- [TASK TO CARRY OUT]: All that is needed is the first stretch of the listing below, repeated exactly and ending with the line that contains "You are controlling". Pictures are to be left out.

- [RECORDED DATA]:
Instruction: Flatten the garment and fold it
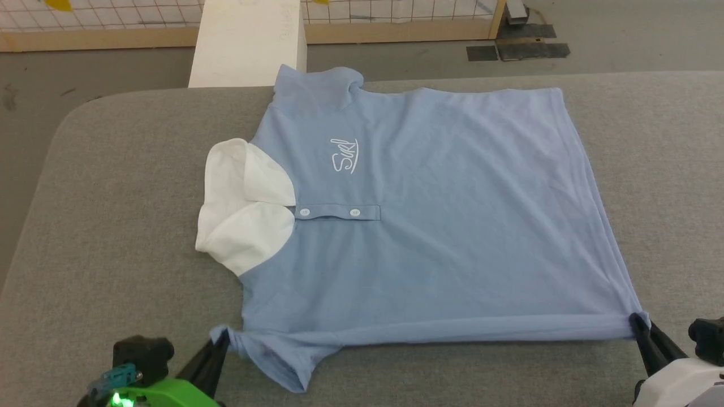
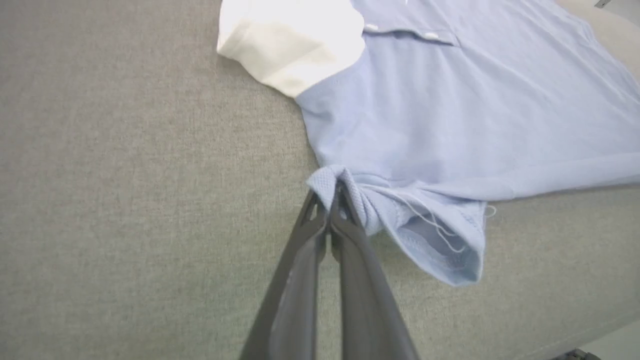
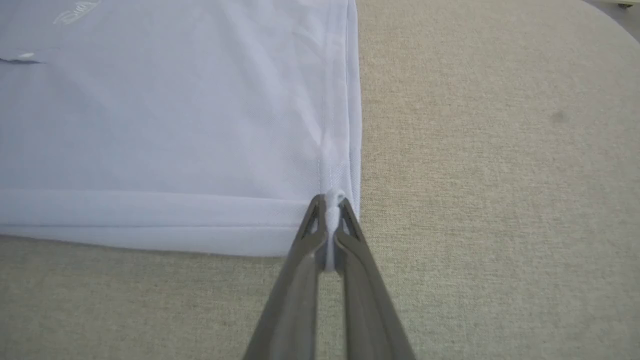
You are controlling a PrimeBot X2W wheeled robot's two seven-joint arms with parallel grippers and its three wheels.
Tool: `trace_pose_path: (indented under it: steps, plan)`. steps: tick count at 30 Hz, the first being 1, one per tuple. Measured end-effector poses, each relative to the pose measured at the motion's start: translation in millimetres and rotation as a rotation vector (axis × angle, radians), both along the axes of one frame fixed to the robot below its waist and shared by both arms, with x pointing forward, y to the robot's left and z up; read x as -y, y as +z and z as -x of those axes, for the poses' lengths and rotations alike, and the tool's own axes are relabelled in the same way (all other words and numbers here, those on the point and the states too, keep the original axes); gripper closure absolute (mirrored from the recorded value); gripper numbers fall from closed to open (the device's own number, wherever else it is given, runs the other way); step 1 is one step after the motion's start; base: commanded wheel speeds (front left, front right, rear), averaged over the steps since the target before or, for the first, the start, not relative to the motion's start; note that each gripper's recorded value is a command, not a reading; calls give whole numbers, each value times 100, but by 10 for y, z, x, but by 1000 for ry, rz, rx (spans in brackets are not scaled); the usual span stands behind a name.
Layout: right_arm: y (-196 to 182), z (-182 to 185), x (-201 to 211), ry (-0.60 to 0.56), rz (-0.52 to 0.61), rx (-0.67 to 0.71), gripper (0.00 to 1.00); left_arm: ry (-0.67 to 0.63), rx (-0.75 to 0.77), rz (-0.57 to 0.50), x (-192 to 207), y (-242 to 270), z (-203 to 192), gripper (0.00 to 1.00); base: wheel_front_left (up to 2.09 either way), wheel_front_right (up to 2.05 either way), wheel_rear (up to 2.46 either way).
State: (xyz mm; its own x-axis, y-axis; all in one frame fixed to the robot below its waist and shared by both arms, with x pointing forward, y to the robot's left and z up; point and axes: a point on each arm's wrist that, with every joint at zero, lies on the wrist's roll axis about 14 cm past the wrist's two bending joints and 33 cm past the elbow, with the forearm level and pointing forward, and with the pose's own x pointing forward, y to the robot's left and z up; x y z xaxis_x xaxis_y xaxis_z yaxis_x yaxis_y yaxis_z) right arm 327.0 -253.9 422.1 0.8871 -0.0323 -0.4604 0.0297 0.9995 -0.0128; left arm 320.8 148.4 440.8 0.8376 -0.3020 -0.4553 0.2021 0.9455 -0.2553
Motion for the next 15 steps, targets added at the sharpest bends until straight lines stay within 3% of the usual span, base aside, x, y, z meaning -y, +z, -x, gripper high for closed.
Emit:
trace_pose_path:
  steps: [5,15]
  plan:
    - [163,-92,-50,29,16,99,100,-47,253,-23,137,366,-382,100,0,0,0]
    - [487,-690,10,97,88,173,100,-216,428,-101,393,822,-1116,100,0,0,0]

- [SOLUTION]:
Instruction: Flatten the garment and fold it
You are controlling a PrimeBot X2W wheeled robot's two seven-joint arms with parallel grippers and its three wheels.

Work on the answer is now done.